Vallamkondu V, Carlile S, Shakeel M, Ah-See K W
Department of ENT, Aberdeen Royal Infirmary, Aberdeen, UK.
BMJ Case Rep. 2013 Nov 18;2013:bcr2013201832. doi: 10.1136/bcr-2013-201832.
A 57-year-old Caucasian man, otherwise fit and well, presented with a 2-week history of dysphagia, odynophagia. Two weeks prior to the presentation, he had felt a fishbone stuck in his throat which was self-extruded after 3 days. Subsequently he developed a right anterior neck swelling and hoarseness. Transnasal endoscopic examination of larynx revealed an injected and oedematous right hemilarynx with right vocal cord paresis. An ultrasound examination of the neck confirmed a collection in the neck on the right side, and frank pus was aspirated from the neck abscess and he responded well to conservative management.
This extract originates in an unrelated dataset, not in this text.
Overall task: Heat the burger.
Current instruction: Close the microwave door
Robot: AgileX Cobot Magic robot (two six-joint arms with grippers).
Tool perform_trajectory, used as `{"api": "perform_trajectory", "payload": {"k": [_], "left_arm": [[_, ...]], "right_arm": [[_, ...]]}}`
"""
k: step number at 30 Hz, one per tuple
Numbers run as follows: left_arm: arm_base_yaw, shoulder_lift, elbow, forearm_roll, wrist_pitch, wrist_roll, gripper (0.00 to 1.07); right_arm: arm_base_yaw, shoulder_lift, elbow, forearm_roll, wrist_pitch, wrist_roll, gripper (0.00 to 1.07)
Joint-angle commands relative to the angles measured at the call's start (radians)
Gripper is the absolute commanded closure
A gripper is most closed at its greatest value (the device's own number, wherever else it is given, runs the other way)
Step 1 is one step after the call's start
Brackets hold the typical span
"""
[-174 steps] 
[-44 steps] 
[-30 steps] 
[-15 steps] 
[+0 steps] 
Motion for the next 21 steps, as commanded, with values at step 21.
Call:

Subsequent examination in follow-up had shown complete recovery of vocal cord movement. The patient did not seek medical attention immediately after getting a 5 cm fishbone extruded from the throat which resulted in significant morbidity. All patients should be alerted to the possibility of delayed complications and they should be encouraged to seek urgent medical attention.
一名57岁的白种男性,其他方面健康良好,出现吞咽困难、吞咽痛2周病史。在就诊前两周,他感觉有一根鱼刺卡在喉咙里,3天后自行排出。随后他出现右前颈部肿胀和声音嘶哑。经鼻喉镜检查显示右侧半喉充血水肿,右侧声带麻痹。颈部超声检查证实右侧颈部有一积液,从颈部脓肿中抽出了脓性液体,他对保守治疗反应良好。后续随访检查显示声带运动完全恢复。该患者在一根5厘米长的鱼刺从喉咙排出后未立即就医,导致了严重的发病情况。应提醒所有患者注意延迟并发症的可能性,并鼓励他们寻求紧急医疗救治。